杏寿郎はそれを避け、彼女の袖と襟を掴んで投げるように倒す。

深月は深く息を吸って、杏寿郎の腕から首に脚を両絡め、締め落とそうと力を込める。襦袢の裾が思いっきりはだけたが、微塵も気にしていなかった。

杏寿郎の腕や顔にビキビキと筋が浮かぶ。結構しっかり固められていて、ちょっとやそっとでは抜け出せない。
自由な方の腕で拳を作り、を深月の脚の間に差し込んで力ずくで開く。

痣が残る程の力で押し広げられ、深月の脚が緩む。
その隙に杏寿郎は首を抜き、逆に深月の関節を固めようとする。

そのドタバタと慌ただしい物音に、何事かと千寿郎が飛び込んできて、すぐに顔を青ざめさせる。

暴れていると言って差し支えない、兄と深月。
深月の部屋は彼らの攻防の被害に遭っていた。

畳はへこみ、障子はいくつかへし折れている。
幸い、箪笥は倒れいていないし、姿見は割れていないが、どちらも時間の問題だろう。

この喧嘩は自分には止められない、と父を呼びに行く。
槇寿郎は、いつもにように自室で酒を飲んでいた。

「父上!助けてください!兄上と深月さんが喧嘩を……!」

真っ青な息子の顔を見ても、槇寿郎は顔色一つ変えずに溜め息を吐いた。

「そんなもの放っておけ」
「放っていたら深月さんの部屋が壊れてしまいます!」

槇寿郎の酒を飲む手がピタリと止まる。

部屋が壊れるほどの喧嘩とはどういうことだ、と考えたが、有り得るかもしれない、と不安になる。
杏寿郎は長年修行に励んで実力をつけているし、深月も杏寿郎に負けないよう努力して大分強くなった。

あの二人ならやりかねない。

槇寿郎は渋々といった体だが、深月の部屋に向かい、千寿郎は泣きそうになりながらそれに着いていった。


*****


部屋は悲惨な有り様だった。
千寿郎が見たときよりも、畳の穴は増え、障子は砕け、姿見は割れていた。

杏寿郎と深月は、槇寿郎と千寿郎に気付かず、取っ組み合いを続けていた。

深月に至っては何故か襦袢しか身に纏っておらず、槇寿郎は頭を抱えたいのをなんとか堪える。
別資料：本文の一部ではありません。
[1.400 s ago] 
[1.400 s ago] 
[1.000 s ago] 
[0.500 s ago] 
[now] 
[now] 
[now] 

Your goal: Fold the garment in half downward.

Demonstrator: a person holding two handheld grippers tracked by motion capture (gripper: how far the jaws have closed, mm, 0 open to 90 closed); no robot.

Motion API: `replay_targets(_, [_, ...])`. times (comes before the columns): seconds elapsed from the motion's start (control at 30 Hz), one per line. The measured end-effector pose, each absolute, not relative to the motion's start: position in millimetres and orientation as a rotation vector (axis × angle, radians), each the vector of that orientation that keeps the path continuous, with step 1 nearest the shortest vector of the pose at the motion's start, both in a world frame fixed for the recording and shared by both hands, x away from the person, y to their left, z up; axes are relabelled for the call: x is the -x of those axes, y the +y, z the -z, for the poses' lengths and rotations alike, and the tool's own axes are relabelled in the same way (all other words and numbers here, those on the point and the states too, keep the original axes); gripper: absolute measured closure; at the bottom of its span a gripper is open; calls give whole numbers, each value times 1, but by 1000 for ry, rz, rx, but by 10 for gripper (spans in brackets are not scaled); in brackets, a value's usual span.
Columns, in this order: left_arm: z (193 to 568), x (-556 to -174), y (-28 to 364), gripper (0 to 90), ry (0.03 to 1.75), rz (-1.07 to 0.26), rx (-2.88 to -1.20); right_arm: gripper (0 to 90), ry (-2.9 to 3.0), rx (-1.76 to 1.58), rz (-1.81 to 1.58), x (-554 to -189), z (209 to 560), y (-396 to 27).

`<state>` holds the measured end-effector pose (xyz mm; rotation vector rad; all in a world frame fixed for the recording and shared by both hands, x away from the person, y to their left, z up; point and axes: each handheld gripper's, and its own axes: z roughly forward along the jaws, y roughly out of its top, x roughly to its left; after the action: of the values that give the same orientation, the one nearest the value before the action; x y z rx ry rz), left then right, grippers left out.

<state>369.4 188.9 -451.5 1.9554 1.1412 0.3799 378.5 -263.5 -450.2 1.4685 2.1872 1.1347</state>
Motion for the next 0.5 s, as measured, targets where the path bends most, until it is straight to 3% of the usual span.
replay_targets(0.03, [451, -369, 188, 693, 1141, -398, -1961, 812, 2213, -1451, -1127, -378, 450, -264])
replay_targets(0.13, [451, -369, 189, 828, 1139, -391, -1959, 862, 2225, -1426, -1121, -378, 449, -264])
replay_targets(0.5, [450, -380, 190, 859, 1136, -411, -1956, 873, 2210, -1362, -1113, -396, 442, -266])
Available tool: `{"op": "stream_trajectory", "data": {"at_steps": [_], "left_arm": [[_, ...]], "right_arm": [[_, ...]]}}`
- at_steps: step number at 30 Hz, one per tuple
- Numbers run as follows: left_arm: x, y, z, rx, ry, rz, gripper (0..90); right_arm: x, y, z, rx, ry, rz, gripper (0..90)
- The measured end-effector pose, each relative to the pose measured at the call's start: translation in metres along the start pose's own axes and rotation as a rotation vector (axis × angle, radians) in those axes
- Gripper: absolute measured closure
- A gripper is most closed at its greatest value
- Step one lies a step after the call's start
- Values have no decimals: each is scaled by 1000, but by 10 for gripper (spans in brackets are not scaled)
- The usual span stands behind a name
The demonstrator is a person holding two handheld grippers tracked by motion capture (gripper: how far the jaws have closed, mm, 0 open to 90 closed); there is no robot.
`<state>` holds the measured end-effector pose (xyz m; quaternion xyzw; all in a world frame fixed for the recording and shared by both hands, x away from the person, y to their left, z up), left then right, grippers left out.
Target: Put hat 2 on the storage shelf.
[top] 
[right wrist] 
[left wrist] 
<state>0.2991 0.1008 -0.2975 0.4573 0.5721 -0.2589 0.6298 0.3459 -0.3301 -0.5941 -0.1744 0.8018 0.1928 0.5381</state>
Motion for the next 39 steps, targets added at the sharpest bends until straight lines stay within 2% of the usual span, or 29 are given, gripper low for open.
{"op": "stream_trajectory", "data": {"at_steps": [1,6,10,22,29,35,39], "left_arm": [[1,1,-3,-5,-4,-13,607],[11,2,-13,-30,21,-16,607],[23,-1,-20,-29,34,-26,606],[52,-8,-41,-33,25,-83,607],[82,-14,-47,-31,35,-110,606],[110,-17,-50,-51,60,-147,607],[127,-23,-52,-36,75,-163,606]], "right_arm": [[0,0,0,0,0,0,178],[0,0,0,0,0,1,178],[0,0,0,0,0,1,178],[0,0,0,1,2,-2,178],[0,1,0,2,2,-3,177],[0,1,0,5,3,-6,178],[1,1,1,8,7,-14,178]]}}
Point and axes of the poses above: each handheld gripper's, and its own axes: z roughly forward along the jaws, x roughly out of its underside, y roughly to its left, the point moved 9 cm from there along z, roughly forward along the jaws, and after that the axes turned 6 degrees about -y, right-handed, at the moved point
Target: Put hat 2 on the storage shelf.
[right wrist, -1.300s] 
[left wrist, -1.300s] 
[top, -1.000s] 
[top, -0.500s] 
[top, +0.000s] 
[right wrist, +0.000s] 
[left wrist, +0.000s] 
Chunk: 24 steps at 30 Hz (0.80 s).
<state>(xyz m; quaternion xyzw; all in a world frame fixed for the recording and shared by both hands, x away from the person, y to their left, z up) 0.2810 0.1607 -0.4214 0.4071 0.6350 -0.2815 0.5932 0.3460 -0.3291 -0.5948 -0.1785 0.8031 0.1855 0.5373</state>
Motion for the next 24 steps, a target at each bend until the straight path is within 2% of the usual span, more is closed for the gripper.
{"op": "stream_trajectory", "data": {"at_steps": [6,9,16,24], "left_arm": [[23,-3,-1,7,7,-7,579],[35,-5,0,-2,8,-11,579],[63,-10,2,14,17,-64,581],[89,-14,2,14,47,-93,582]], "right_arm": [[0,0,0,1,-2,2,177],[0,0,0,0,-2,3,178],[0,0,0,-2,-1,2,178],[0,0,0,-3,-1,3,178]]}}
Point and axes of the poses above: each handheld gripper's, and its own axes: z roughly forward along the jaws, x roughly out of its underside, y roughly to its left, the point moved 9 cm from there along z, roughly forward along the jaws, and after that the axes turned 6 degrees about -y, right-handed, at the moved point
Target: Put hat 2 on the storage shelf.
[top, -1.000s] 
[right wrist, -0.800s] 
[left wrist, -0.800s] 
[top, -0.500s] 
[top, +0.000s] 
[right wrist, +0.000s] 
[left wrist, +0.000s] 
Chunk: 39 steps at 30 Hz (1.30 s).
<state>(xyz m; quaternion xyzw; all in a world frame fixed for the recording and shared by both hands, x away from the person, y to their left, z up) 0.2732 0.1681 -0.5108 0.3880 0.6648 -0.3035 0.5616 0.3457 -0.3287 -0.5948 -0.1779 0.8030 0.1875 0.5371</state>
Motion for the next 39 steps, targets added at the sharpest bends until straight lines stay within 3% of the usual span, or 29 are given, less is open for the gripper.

どちらかというと杏寿郎の方が優勢で、向かってくる深月を投げ飛ばし、引き倒し、畳に組み伏せる。
深月も負けじと杏寿郎を蹴り上げる。

立ち上がった二人がお互いの襟を掴んだところで、槇寿郎の怒声が響いた。

「何をやっとるんだ!!」

二人の肩がびくっと震え、ぴたっと動きが止まる。
杏寿郎は深月を投げる直前、深月は杏寿郎に蹴りを入れる直前だった。

槇寿郎はその辺に転がっていた深月の羽織を彼女に被せ、軽く息を吸う。

「いい加減にしろ!」

槇寿郎の拳骨と二度目の怒声が、杏寿郎と深月の頭に勢いよく降ってきて、この喧嘩は一旦お開きになった。